- Exercise objective: All entries below must be written out verbatim, and the images must be dropped.

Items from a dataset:
>>>

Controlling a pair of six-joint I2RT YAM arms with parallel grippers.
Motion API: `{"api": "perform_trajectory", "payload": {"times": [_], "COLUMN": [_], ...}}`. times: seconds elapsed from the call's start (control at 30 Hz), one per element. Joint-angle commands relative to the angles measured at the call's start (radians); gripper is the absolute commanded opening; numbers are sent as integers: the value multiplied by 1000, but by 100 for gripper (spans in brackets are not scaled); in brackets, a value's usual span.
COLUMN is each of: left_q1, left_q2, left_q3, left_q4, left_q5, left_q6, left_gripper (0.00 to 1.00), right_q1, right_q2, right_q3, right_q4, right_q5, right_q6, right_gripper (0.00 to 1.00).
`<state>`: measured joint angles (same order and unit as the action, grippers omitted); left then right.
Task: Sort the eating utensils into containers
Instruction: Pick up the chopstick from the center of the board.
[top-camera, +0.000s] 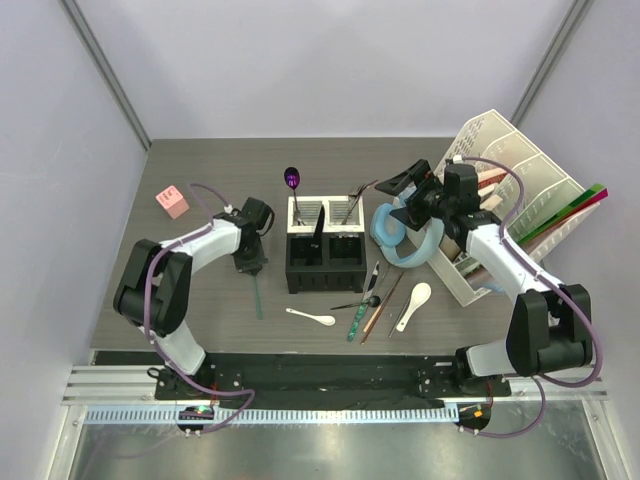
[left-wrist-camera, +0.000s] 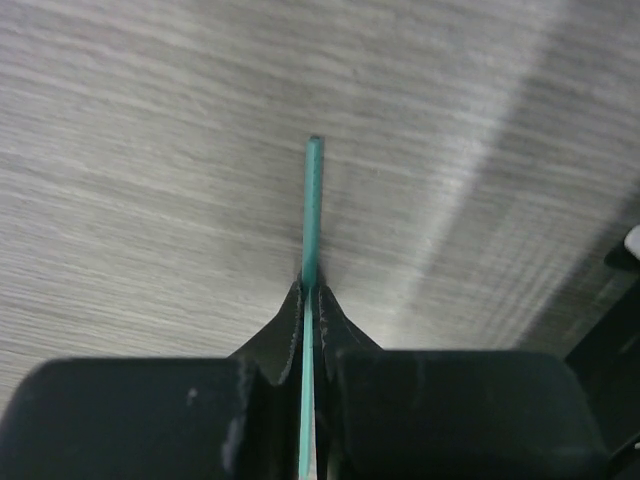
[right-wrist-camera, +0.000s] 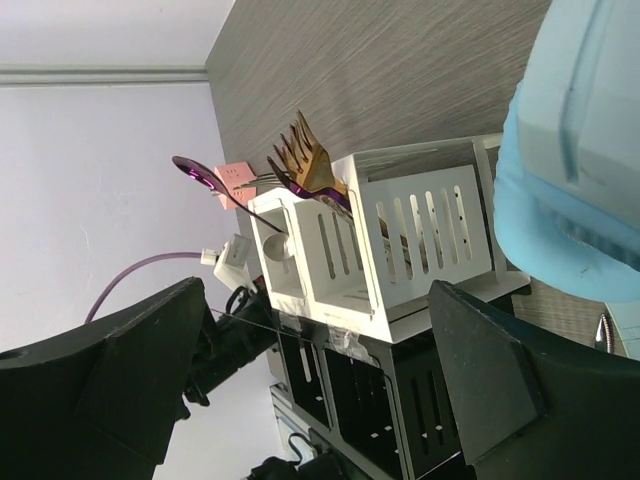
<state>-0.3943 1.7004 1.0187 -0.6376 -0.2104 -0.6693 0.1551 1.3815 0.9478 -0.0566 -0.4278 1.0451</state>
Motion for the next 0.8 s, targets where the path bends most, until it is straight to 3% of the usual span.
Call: {"api": "perform_trajectory", "payload": {"times": [0.0, 0.13, 0.23, 0.33, 0.47, 0.57, 0.77], "left_q1": [-3, -3, -3, -18, -101, -198, -331], "left_q2": [-62, -172, -249, -332, -328, -294, -223], "left_q3": [-42, -25, 29, 121, 366, 455, 465], "left_q4": [-7, -62, -85, -92, -137, -84, 134], "left_q5": [14, -95, -100, -113, -158, -196, -191], "left_q6": [10, 11, 48, 79, 134, 163, 233], "left_gripper": [0, 0, 0, 0, 0, 0, 0], "right_q1": [3, 3, 3, 1, 3, 3, 1], "right_q2": [8, 7, 2, -1, 5, -10, -21], "right_q3": [85, 94, 109, 131, 166, 163, 143], "right_q4": [9, -28, -32, -37, -83, -89, -88], "right_q5": [4, 17, 37, 50, 61, 87, 92], "right_q6": [-42, -31, -14, 3, 4, 4, 9], "right_gripper": [100, 100, 100, 100, 100, 100, 100]}}
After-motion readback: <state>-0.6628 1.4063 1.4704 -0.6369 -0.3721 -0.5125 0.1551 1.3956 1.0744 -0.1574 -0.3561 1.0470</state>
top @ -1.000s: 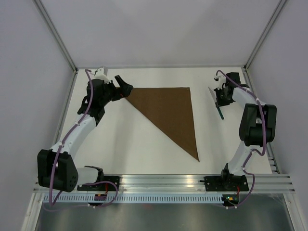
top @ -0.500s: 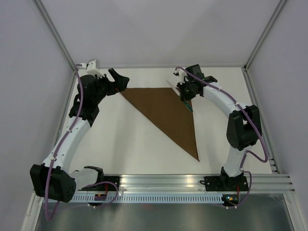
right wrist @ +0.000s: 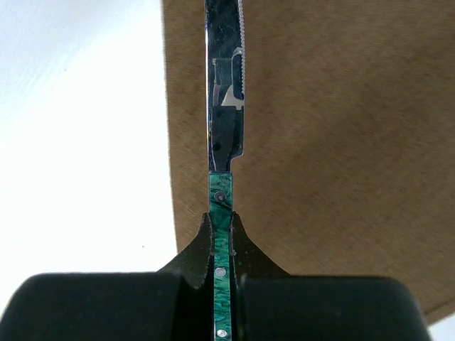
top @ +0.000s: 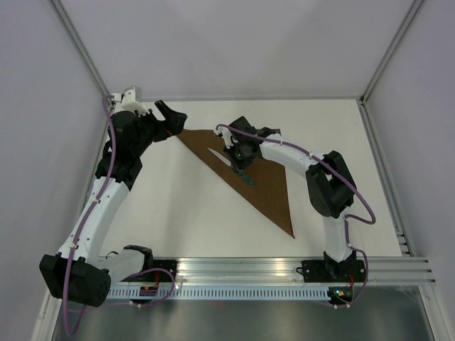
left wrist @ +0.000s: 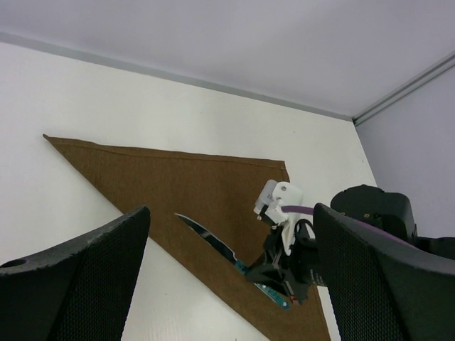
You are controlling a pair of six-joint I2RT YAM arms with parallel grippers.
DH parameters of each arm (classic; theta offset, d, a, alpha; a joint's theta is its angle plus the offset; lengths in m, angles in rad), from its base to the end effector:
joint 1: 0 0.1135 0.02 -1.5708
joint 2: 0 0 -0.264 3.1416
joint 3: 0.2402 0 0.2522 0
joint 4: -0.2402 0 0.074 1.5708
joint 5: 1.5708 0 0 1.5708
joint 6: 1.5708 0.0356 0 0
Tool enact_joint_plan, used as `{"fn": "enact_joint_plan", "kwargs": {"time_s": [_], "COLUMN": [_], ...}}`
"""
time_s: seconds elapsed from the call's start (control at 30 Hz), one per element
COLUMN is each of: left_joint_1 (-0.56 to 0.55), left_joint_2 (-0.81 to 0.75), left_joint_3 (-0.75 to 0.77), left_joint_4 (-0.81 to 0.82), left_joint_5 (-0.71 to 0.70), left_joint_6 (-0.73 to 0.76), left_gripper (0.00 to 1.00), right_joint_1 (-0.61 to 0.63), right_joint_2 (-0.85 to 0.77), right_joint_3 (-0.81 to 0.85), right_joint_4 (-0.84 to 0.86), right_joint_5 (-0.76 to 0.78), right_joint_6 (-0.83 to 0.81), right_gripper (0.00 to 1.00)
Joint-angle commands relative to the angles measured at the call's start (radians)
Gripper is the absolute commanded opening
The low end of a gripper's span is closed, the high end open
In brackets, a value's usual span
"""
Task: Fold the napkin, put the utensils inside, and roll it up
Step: Place the knife on the napkin.
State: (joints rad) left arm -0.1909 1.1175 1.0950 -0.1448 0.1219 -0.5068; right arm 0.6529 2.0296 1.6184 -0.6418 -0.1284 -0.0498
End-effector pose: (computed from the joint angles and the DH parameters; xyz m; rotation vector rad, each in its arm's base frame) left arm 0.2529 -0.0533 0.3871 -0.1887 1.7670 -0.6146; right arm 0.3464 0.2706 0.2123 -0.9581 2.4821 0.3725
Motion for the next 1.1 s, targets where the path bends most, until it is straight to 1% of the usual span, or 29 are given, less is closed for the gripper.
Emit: {"fn": "enact_joint_plan", "kwargs": {"time_s": [0.0, 0.13, 0.53, 0.8, 1.07], "left_joint_1": [0.002, 0.002, 0.002, 0.002, 0.001], "left_joint_2": [-0.024, -0.021, -0.012, -0.005, 0.004], "left_joint_3": [0.04, 0.037, 0.017, 0.009, 0.009], "left_joint_4": [-0.027, -0.032, -0.027, -0.022, -0.021], "left_joint_5": [-0.013, -0.016, -0.018, -0.018, -0.015], "left_joint_6": [-0.003, 0.001, 0.005, 0.007, 0.013], "left_gripper": [1.0, 1.0, 1.0, 1.0, 1.0], "right_joint_1": [0.028, 0.044, 0.057, 0.062, 0.068], "right_joint_2": [0.018, 0.043, 0.11, 0.11, 0.061], "right_joint_3": [0.034, 0.018, -0.045, -0.054, -0.06], "right_joint_4": [0.022, 0.045, 0.103, 0.11, 0.122], "right_joint_5": [0.042, 0.049, 0.058, 0.064, 0.075], "right_joint_6": [0.047, 0.077, 0.074, 0.068, 0.061], "right_gripper": [0.01, 0.0, 0.0, 0.01, 0.0]}}
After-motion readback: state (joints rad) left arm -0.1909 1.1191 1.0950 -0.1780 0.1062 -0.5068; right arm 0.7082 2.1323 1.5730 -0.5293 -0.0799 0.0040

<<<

- Solution for this problem:
Controlling a pair of six-joint I2RT YAM arms with parallel grippers.
Motion API: `{"api": "perform_trajectory", "payload": {"times": [_], "COLUMN": [_], ...}}`. times: seconds elapsed from the call's start (control at 30 Hz), one per element. Joint-angle commands relative to the angles measured at the call's start (radians); gripper is the absolute commanded opening; numbers are sent as integers: the value multiplied by 1000, but by 100 for gripper (spans in brackets are not scaled); in brackets, a value's usual span.
COLUMN is each of: left_q1, left_q2, left_q3, left_q4, left_q5, left_q6, left_gripper (0.00 to 1.00), right_q1, right_q2, right_q3, right_q4, right_q5, right_q6, right_gripper (0.00 to 1.00).
`<state>`: measured joint angles (same order and unit as the action, grippers omitted); left then right.
Task: Sort the eating utensils into containers
Instruction: Pick up the chopstick from the center of the board.
[top-camera, +0.000s] 
[left-wrist-camera, +0.000s] 
[right-wrist-camera, +0.000s] 
<state>-0.3943 1.7004 1.0187 -0.6376 -0.2104 -0.6693 0.1551 1.3815 0.9478 -0.0566 -0.4278 1.0451</state>
Motion for the next 0.8 s, targets where the path bends most, until it is straight to 3% of the usual span.
Call: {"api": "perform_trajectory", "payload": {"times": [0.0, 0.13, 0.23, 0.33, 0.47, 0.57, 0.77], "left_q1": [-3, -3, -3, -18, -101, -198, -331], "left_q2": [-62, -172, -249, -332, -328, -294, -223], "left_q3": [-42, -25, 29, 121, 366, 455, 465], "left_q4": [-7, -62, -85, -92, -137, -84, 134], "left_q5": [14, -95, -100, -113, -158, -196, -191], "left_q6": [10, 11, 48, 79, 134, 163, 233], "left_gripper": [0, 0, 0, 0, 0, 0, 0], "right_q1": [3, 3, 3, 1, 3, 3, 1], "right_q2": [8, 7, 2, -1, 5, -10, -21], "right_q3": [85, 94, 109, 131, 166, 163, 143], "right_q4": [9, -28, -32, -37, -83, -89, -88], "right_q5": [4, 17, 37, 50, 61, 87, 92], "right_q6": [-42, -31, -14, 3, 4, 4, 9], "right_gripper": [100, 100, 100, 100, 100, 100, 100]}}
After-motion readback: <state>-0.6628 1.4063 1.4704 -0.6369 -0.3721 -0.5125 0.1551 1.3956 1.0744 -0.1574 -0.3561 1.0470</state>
top @ -1.000s: 
top @ -0.500s: 
right wrist @ +0.000s: 
top @ +0.000s: 
left wrist @ +0.000s: 
You are controlling a pair of six-joint I2RT YAM arms with parallel grippers.
DH parameters of each arm (classic; theta offset, d, a, alpha; a joint's theta is its angle plus the offset; lengths in m, angles in rad), from its base to the end effector:
joint 1: 0 0.1135 0.02 -1.5708
joint 2: 0 0 -0.264 3.1416
joint 3: 0.2402 0 0.2522 0
joint 4: -0.2402 0 0.074 1.5708
joint 5: 1.5708 0 0 1.5708
joint 6: 1.5708 0.0356 0 0
Tool enact_joint_plan, used as `{"fn": "enact_joint_plan", "kwargs": {"time_s": [_], "COLUMN": [_], ...}}`
"""
time_s: seconds elapsed from the call's start (control at 30 Hz), one per element
COLUMN is each of: left_joint_1 (-0.56 to 0.55), left_joint_2 (-0.81 to 0.75), left_joint_3 (-0.75 to 0.77), left_joint_4 (-0.81 to 0.82), left_joint_5 (-0.71 to 0.70), left_joint_6 (-0.73 to 0.76), left_gripper (0.00 to 1.00), right_joint_1 (-0.61 to 0.63), right_joint_2 (-0.85 to 0.77), right_joint_3 (-0.81 to 0.85), right_joint_4 (-0.84 to 0.86), right_joint_5 (-0.76 to 0.78), right_joint_6 (-0.83 to 0.81), right_gripper (0.00 to 1.00)
Joint-angle commands relative to the angles measured at the call's start (radians)
Gripper is the absolute commanded opening
The low end of a gripper's span is closed, the high end open
In brackets, a value's usual span
"""
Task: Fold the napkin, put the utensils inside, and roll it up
Step: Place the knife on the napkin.
State: (joints rad) left arm -0.1909 1.1175 1.0950 -0.1448 0.1219 -0.5068; right arm 0.6529 2.0296 1.6184 -0.6418 -0.1284 -0.0498
End-effector pose: (computed from the joint angles and the DH parameters; xyz m; rotation vector rad, each in its arm's base frame) left arm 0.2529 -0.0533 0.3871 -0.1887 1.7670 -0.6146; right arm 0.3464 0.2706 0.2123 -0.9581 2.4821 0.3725
Motion for the next 1.1 s, targets where the path bends most, until it is straight to 1% of the usual span, or 29 are given, less is closed for the gripper.
Emit: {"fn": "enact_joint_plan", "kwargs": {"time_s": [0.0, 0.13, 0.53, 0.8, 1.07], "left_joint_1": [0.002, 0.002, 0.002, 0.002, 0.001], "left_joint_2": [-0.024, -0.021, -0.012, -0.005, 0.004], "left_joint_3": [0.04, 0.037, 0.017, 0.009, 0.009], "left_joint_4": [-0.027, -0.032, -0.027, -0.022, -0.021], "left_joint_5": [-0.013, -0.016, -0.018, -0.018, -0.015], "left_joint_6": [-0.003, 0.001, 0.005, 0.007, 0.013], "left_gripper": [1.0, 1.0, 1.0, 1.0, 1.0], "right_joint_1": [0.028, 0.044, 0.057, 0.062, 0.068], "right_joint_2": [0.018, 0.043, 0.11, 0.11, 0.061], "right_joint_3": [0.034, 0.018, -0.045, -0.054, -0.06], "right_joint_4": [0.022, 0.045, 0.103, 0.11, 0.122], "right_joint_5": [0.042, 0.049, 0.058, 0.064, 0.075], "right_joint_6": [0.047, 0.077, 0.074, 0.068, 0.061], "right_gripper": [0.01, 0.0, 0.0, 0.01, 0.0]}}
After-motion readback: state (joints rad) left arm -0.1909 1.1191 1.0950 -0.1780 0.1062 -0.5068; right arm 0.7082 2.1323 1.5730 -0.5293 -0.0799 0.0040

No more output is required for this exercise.